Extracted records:
'''
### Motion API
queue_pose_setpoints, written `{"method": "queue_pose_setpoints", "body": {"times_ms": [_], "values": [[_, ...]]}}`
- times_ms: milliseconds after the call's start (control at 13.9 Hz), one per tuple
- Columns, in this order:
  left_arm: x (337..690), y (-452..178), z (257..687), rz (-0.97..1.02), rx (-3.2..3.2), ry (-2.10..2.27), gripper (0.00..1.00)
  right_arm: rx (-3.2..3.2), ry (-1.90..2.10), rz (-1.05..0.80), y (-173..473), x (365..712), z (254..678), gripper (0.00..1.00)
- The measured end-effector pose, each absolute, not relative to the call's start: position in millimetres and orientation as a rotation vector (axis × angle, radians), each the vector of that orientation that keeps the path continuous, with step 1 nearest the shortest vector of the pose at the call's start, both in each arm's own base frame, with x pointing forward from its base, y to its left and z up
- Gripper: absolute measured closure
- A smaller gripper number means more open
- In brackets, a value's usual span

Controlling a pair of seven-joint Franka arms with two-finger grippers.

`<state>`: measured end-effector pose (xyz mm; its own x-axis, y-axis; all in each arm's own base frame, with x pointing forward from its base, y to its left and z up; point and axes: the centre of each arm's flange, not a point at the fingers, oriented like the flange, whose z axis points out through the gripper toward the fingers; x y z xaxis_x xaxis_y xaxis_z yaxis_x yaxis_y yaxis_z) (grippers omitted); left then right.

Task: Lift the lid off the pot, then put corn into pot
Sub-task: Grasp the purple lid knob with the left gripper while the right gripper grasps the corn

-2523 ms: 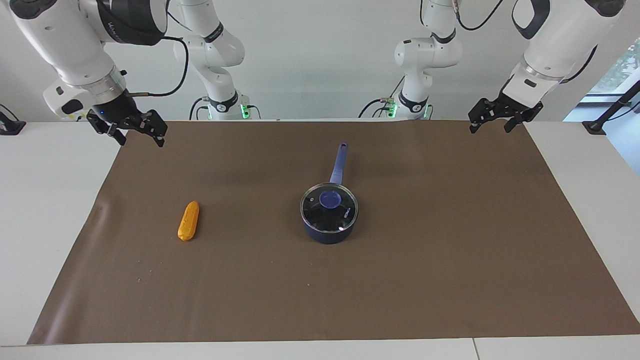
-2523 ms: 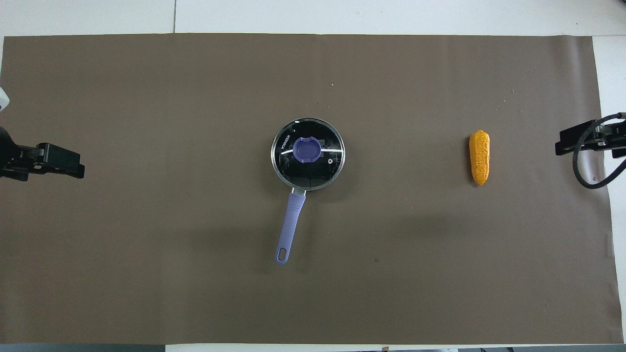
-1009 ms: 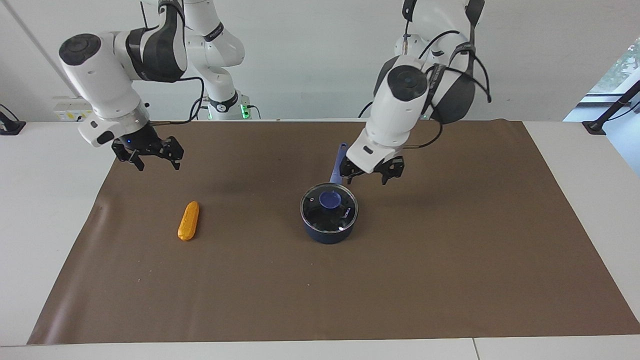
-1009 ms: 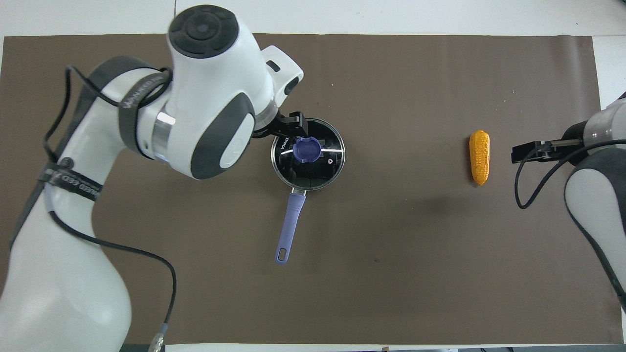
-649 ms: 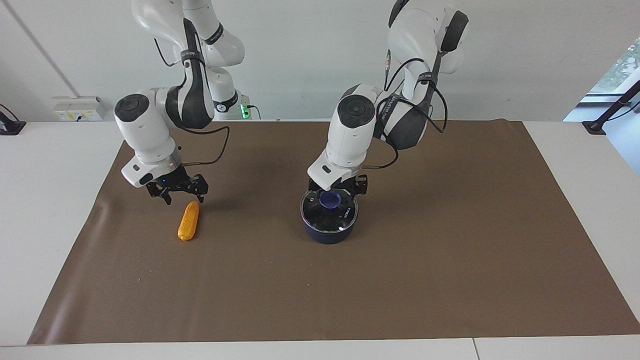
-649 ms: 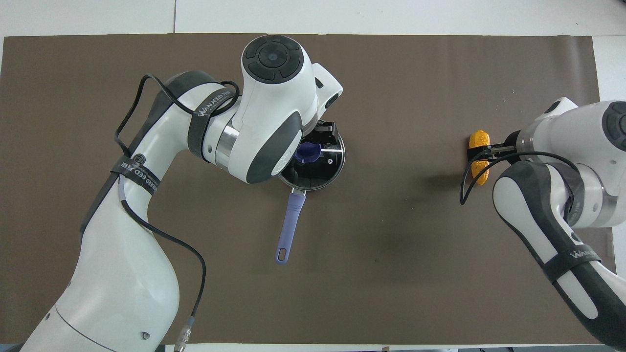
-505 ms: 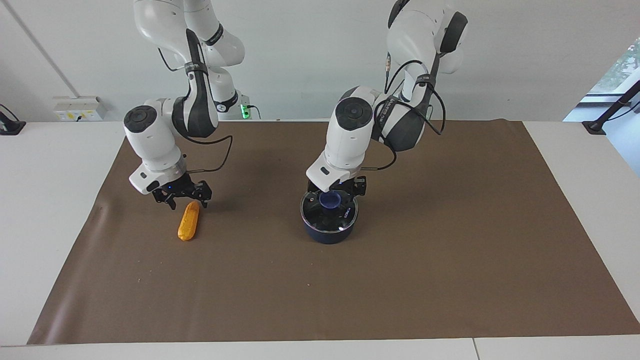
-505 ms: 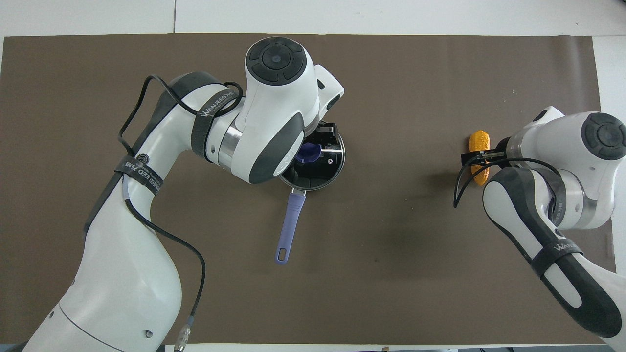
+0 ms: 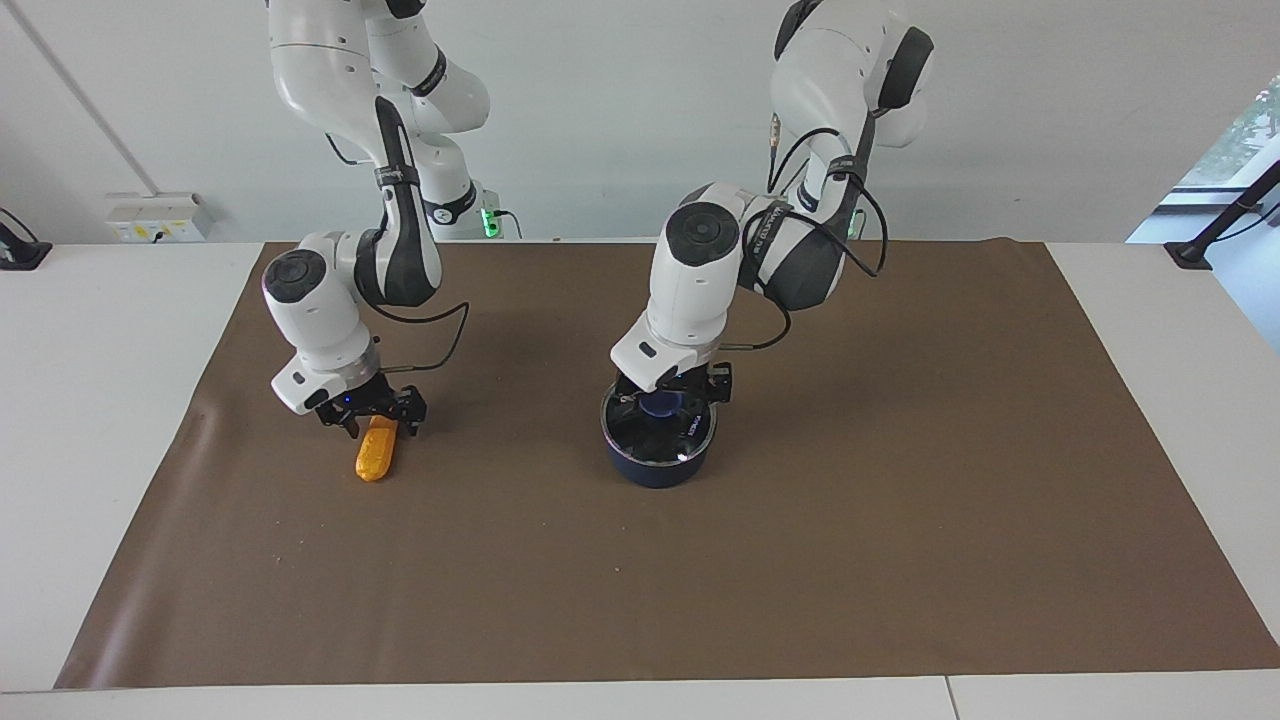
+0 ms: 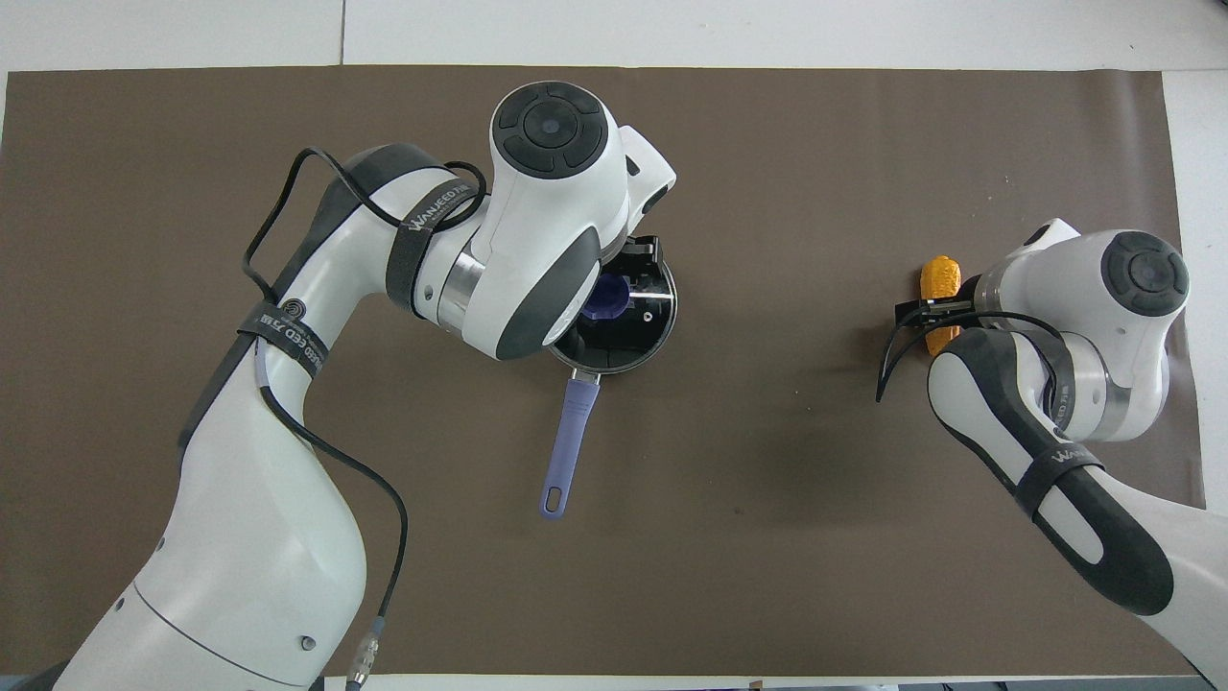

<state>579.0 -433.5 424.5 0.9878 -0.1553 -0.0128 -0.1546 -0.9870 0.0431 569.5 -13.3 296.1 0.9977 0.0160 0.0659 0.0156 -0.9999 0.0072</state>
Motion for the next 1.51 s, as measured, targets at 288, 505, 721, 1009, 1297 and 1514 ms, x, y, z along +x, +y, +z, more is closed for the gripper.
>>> {"method": "queue_pose_setpoints", "body": {"times_ms": [288, 505, 721, 1009, 1297, 1514], "values": [[577, -434, 417, -0.039, 3.097, -0.246, 0.00, 3.132, 0.030, 0.111, -14, 572, 298, 0.41], [576, -434, 414, -0.045, 3.098, -0.248, 0.00, 3.134, 0.040, 0.087, -11, 575, 302, 0.60], [575, -435, 413, -0.049, 3.099, -0.251, 0.04, 3.138, 0.056, 0.010, -5, 586, 323, 0.60], [572, -440, 415, -0.041, 3.091, -0.262, 0.25, 3.137, 0.120, -0.048, 15, 605, 358, 0.60], [569, -444, 415, -0.039, 3.091, -0.272, 0.33, 3.132, 0.172, -0.070, 35, 612, 362, 0.60], [569, -444, 415, -0.039, 3.091, -0.272, 0.33, 3.132, 0.170, -0.067, 34, 613, 362, 0.60]]}}
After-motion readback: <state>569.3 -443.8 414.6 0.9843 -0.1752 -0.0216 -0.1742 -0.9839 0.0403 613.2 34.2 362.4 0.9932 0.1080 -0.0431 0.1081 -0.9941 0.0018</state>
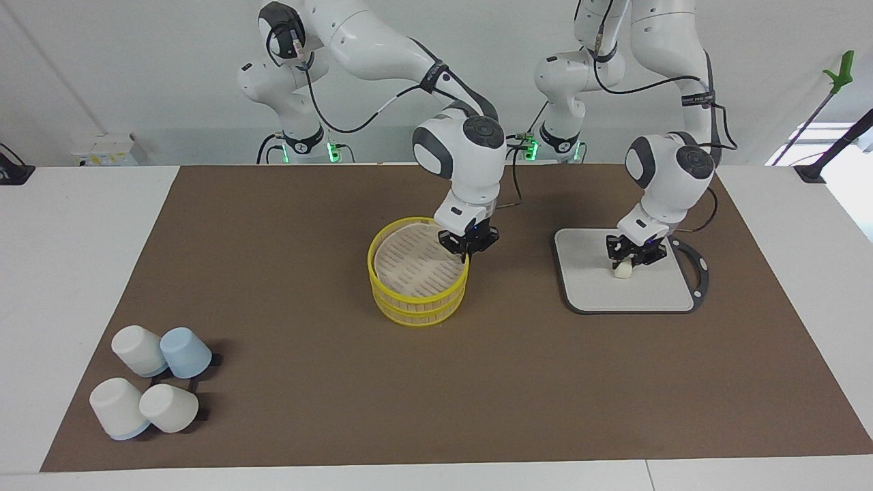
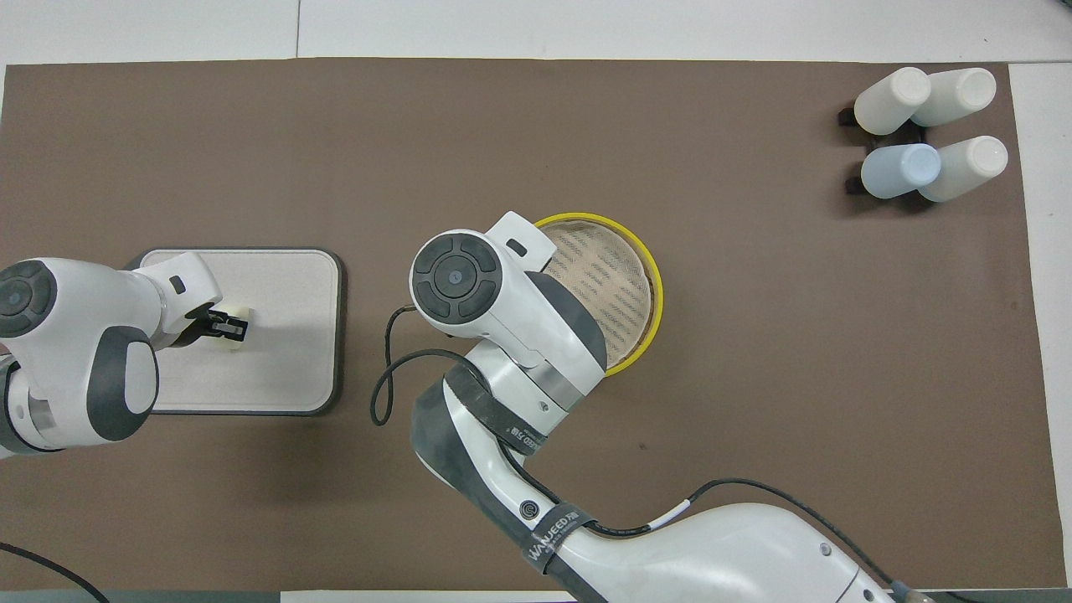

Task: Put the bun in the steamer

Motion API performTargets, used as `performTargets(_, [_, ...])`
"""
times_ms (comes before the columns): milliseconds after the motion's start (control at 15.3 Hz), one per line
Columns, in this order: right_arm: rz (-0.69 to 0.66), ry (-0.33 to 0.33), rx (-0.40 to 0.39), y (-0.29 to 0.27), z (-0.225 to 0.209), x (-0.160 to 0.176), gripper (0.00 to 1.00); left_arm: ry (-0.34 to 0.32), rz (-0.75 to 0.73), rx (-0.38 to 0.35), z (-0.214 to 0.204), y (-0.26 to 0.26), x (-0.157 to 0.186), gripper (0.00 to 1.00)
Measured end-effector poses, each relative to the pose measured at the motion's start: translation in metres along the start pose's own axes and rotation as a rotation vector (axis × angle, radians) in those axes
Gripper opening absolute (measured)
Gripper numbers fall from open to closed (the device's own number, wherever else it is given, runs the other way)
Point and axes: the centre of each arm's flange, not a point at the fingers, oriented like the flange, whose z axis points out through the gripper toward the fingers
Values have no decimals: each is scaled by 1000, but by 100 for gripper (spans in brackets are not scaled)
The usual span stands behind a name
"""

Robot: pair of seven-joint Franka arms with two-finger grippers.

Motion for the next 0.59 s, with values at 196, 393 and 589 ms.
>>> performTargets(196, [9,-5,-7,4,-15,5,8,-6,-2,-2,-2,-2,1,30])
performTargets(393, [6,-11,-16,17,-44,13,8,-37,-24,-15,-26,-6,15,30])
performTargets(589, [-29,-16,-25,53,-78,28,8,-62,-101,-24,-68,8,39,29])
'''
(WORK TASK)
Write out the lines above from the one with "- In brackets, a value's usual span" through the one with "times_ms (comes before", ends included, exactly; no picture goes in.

(RESULT OF THIS TASK)
- In brackets, a value's usual span

Controlling a pair of seven-joint Franka arms with two-finger grippers.

`<state>`: measured end-effector pose (xyz mm; its own x-axis, y-axis; all in each arm's own base frame, with x pointing forward from its base, y to its left and z up; point and axes: the centre of each arm's flange, not a point at the fingers, oriented like the flange, whose z axis points out through the gripper toward the fingers; x y z xaxis_x xaxis_y xaxis_z yaxis_x yaxis_y yaxis_z) (grippers omitted); left then right.

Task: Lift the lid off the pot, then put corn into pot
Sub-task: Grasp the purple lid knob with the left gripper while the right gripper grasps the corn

-2523 ms: 
-2523 ms: 
-1009 ms: 
-1009 ms: 
-649 ms: 
-649 ms: 
-505 ms: 
-505 ms: 
+0 ms: 
+0 ms: 

<state>579.0 -433.5 424.5 0.9878 -0.1553 -0.0128 -0.1546 -0.9870 0.0431 569.5 -13.3 296.1 0.9977 0.0160 0.0659 0.0156 -0.9999 0.0072</state>
Motion for the next 1.51 s, as measured, targets at 288, 505, 721, 1009, 1297 and 1514 ms, x, y, z along +x, +y, +z, more is closed for the gripper.
>>> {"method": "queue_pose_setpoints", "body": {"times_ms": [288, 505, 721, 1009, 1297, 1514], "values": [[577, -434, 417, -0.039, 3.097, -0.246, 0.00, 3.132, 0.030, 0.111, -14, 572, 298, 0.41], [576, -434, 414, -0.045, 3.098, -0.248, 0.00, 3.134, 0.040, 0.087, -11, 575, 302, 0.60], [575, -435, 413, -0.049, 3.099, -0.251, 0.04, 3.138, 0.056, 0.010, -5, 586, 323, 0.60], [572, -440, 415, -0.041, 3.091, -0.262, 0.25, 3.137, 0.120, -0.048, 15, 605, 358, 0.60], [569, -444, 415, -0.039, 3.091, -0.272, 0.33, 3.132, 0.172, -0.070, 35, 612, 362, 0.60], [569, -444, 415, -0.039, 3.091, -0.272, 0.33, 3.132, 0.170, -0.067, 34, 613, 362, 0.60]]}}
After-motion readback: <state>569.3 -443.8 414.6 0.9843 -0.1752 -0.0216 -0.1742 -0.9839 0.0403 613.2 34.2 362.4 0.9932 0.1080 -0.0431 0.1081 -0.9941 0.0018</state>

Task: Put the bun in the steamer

Motion API performTargets, used as `performTargets(_, [_, ...])`
"""
times_ms (comes before the columns): milliseconds after the motion's start (control at 15.3 Hz), one per line

What this exercise required is now done.